あは、はは、ははははははははははははははははははははははは
美しくも狂っている、咲き誇る一本の赤き花を見たような気分だ。
相棒が二本のナイフを握るまでのものとは正直思っていなかったので改めて雪の実力の高さを知った。
以前ボスモンスターと対話しに行った時とは格段に強くなっているというのが肌で感じ取れたがとりあえず私は王との戦闘ね。
既に間合いを取って気づいたらナイフを握っていた。
「頼むから殺さないでくれよ?」
「大丈夫よ。自然体に身を任せるから」
「完璧な死亡宣告ありがとうございます」
会話が終わった瞬間に王が終わるかもしれない戦いが始まった。
私は動かずに最初は王の動きを見る予定よ。
おもむろに旧式の銃を取り出すと私の急所に的確にサイトを合わせて殺しの弾を三発撃ってきた。
銃口の向きから弾丸の軌道を計算して脳内ではじき出された最適解を愚直に信じて回避行動を開始した。
心臓ではなく関節狙いだったため右足を大きめに引きながら上半身を反らし回避できなかった弾丸はナイフで軌道を反らすために刃を合わせてサイドにずらす。
風を貫いて進んでいく弾丸が私のテンションを上昇させて自然体を発動させた。
王は頑丈というかしぶといからバチバチに切り裂いても問題ないでしょうね。
風のように接近をして闇からいでし欲望が王の左肩に突き刺さった。
最近までの筋肉が詰まっているような肉ではなく柔肌に刺さったナイフがぐんぐん浸食を進めて血管を突いた。
せき止められていた液体が一つの出口を見つけたかのごとく生命が噴き出して花を咲かせ始めた。
反射が発動して王が身体をひるませたがもうすでに遅い。
まるで一挙手一投足が遅すぎるかのように感じる私の脳が既に次の本能を動かしていた。
ほぼ無意識的に行動していたのだろう。
王がこちらの脳天に至近距離で発砲してきたが当然その動きは見えていたので回避をするわ。
身体を右側に回転させながら弾丸という思いを回避してそのままこちらの思いを王の右肩に鋭く入り込んでいった。
ナイフが、欲望が、サディスティックがどんどん支配を進行していき私の自我すらも欠けていく感覚が薄くしかし確実に感じられた。
口が残虐に歪んでいき対象の顔は対照的に変化していきこの瞬間に戦場の雰囲気が一気に変化を遂げた。
既に基礎体のようなものが発動していて自身の感覚は非常に薄れているがナイフが動いているのが感じ取れる。
両肩ときたら太ももに行かねば無作法といわんばかりに左太ももにナイフが突き刺さった。
「ぐっ、私死んじゃうぞ?」
「もっと…もっと欲望を!」
「あ、終わったわ」
既にかなりの損傷をもらっているのに余裕なのか王は絶望を感じながらそんなことをつぶやいた。
出血量的に止血をしなければあと8時間で死ぬといったところだろうか。
それでも私のナイフはどんどん身体を引き裂いていく。
胴体や首、顔、足先、もはや傷のついていない場所を探すのが困難なレベルでどんどん鮮血が広まっていく。
「あは、はは、ははははははははははははははははははははははは」
最後のとどめといわんばかりにナイフを思いっきり振り下ろした。
グサッ…
心地がいいが高揚感を感じさせてくれる音を空間に響かせて戦いが終了した。
戦場には異様に冷えた空気が流れていて誰一人として音を発することがない。
無音の空間がなにか取り返しのつかない失敗をしていることを感じさせて時が止まったかのような錯覚すらもたらした。

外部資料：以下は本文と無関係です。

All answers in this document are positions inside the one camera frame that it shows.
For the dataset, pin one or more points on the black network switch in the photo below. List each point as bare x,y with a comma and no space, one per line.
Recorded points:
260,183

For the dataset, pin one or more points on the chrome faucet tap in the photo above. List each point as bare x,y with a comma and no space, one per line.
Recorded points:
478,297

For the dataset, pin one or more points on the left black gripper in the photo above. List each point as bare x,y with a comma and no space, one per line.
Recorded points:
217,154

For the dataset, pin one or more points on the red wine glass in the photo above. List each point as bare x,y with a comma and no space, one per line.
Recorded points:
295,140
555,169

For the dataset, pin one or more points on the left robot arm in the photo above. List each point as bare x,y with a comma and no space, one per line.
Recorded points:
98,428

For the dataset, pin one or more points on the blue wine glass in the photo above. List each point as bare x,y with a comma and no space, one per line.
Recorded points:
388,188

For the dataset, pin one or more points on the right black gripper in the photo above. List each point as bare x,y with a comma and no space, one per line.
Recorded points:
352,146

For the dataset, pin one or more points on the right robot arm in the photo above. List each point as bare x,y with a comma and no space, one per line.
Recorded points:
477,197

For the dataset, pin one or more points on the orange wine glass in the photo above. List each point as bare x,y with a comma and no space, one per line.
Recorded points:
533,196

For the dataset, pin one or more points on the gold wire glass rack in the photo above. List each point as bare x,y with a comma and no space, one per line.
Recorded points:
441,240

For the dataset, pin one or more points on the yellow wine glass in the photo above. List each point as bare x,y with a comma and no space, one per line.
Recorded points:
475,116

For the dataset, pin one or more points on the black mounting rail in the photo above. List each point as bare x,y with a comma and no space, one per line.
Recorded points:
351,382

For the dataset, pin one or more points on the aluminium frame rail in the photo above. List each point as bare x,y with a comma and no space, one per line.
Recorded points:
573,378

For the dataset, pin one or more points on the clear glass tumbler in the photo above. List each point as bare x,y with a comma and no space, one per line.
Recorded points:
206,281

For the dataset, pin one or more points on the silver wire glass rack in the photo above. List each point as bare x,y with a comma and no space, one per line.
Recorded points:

かかっている返り血が私の身体をひんやりと冷やして冷静さを取り戻させてくれた。
「…」
「…」
「…」
「…まあ、やっちゃったものは仕方ないよね。相棒の最高な姿も見れたことだし第一支部に帰ろうか」
相棒が静寂を破壊して第一支部の方向をむいた。
ああ、いい戦いだった。
そうして雪も同行して私たちはその場を後にした…
「あほか勝手に殺すなや!!!!!!!」
私たちが振り向くといつ終えたのかわからないほどの超高速な応急処置を終えている王がいた。
「相変わらずしぶといわね。耐久性だけなら私たちと同等なんじゃないかしら?」
「これが取り柄だからな。てかめっちゃ怖かったんだけど。最後あれが地面じゃなくて頭に突き刺さっていたらと思うとぞっとするわ」
「まあそれに関しては私が制御していたから大丈夫よ。じゃあ私たちは休暇だから帰るわね。仕事の抑制だけよろしくお願いね」
「ああ、まかしとけ。ここ最近の連戦、あらためてお疲れさまだ」
太陽が私たちを照らして体温を上げており壊れた心に、歪んだ感情に温かみという味が風味的に添えられた。